Domestic debt remained the largest, rising from N81.82 trillion in September 2025 to N84.85 trillion in December 2025.

This represents a quarter-on-quarter increase of N3.03 trillion or 3.7 per cent compared to December 2024, when domestic debt stood at N74.38 trillion – the figure increased by N10.47 trillion or 14.1 per cent year-on-year.

In Dollar terms, domestic debt rose from $55.47 billion in September 2025 to $59.12 billion in December 2025, and from $48.44 billion in December 2024. This highlights a sustained reliance on the domestic market for financing.

The federal government accounted for the bulk of domestic debt at N80.49 trillion, representing 50.53 per cent of total public debt, while states and the Federal Capital Territory (FCT) accounted for N4.36 trillion.

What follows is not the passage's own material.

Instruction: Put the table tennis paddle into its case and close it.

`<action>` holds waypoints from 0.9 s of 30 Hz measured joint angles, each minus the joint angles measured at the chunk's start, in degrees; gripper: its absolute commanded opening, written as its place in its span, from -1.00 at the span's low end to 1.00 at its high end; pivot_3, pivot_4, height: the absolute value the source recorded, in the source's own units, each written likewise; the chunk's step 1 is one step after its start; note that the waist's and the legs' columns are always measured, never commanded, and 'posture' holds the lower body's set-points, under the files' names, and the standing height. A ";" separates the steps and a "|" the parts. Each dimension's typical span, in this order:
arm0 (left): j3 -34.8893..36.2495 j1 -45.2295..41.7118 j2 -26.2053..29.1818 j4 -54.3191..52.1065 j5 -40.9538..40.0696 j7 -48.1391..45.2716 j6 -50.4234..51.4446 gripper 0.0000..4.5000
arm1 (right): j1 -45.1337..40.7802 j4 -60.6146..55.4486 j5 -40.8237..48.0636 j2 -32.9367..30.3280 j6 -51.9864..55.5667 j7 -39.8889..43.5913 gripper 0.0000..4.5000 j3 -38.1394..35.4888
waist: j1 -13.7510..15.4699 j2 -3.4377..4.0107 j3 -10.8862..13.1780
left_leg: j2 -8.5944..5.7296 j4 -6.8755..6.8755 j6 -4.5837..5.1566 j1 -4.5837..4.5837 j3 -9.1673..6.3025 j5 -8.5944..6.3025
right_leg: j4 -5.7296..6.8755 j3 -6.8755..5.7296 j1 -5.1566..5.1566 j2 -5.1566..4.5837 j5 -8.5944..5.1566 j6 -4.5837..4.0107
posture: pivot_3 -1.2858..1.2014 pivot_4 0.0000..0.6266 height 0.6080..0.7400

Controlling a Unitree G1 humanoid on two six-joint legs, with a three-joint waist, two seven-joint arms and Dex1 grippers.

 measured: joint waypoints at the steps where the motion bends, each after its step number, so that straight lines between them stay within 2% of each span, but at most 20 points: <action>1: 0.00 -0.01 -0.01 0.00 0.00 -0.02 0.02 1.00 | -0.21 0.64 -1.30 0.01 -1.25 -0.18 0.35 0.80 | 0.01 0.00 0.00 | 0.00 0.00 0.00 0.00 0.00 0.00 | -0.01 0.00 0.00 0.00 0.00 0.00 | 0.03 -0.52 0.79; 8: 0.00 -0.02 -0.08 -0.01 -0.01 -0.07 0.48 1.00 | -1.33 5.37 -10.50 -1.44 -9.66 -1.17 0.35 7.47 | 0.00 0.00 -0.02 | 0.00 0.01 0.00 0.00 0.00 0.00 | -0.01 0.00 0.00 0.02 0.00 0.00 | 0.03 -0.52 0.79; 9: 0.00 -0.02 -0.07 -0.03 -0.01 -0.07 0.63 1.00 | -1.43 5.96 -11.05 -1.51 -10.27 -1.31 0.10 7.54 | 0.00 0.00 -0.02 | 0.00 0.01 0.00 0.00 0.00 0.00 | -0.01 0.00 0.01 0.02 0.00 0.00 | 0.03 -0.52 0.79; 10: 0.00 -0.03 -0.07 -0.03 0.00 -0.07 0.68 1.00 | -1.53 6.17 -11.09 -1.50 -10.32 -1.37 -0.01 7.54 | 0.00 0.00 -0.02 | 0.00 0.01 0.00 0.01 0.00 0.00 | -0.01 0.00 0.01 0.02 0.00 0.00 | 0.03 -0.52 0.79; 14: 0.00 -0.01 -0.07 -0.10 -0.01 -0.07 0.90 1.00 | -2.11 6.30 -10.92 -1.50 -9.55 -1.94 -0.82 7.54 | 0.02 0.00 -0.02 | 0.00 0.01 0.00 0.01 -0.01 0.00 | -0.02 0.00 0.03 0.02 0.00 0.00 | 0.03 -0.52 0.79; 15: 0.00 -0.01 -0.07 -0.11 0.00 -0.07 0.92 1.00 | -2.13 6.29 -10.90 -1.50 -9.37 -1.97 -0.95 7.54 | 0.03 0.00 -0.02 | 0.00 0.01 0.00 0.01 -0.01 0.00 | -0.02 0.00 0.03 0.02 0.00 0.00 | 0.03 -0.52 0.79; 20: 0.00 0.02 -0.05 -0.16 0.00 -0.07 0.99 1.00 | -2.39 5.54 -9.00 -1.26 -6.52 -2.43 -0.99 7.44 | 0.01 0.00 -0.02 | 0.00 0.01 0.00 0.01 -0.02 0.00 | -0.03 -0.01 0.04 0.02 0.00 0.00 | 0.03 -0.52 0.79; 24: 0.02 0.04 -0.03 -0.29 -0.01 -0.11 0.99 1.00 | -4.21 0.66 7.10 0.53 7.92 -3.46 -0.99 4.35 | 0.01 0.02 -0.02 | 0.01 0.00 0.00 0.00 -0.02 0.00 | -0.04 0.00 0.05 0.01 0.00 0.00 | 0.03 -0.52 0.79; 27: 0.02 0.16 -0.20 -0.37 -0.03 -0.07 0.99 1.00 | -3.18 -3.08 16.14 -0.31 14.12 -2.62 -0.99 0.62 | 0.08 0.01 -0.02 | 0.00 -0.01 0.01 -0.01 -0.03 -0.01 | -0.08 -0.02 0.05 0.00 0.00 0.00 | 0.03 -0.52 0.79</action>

Nigeria’s external debt stood at N74.43 trillion as of December 2025, representing 46.73 per cent of total public debt.

This reflects a quarter-on-quarter increase of N2.95 trillion from N71.48 trillion in September 2025, and a year-on-year increase of N4.14 trillion from N70.29 trillion recorded in December 2024.

In Dollar terms, external debt rose from $48.46 billion in September 2025 to $51.86 billion in December 2025, and from $45.78 billion in December 2024.

The federal government continued to dominate external borrowing, accounting for N66.27 trillion of the total external debt, while states and the FCT accounted for N8.16 trillion.

However, the structure of Nigeria’s debt portfolio remained broadly stable despite the increase in overall debt.

While domestic debt accounted for 53.27 per cent of total debt in December 2025, compared to 53.37 per cent in September 2025 and 51.41 per cent in December 2024, external debt stood at 46.73 per cent in December 2025, compared to 46.63 per cent in September 2025 and 48.59 per cent a year earlier.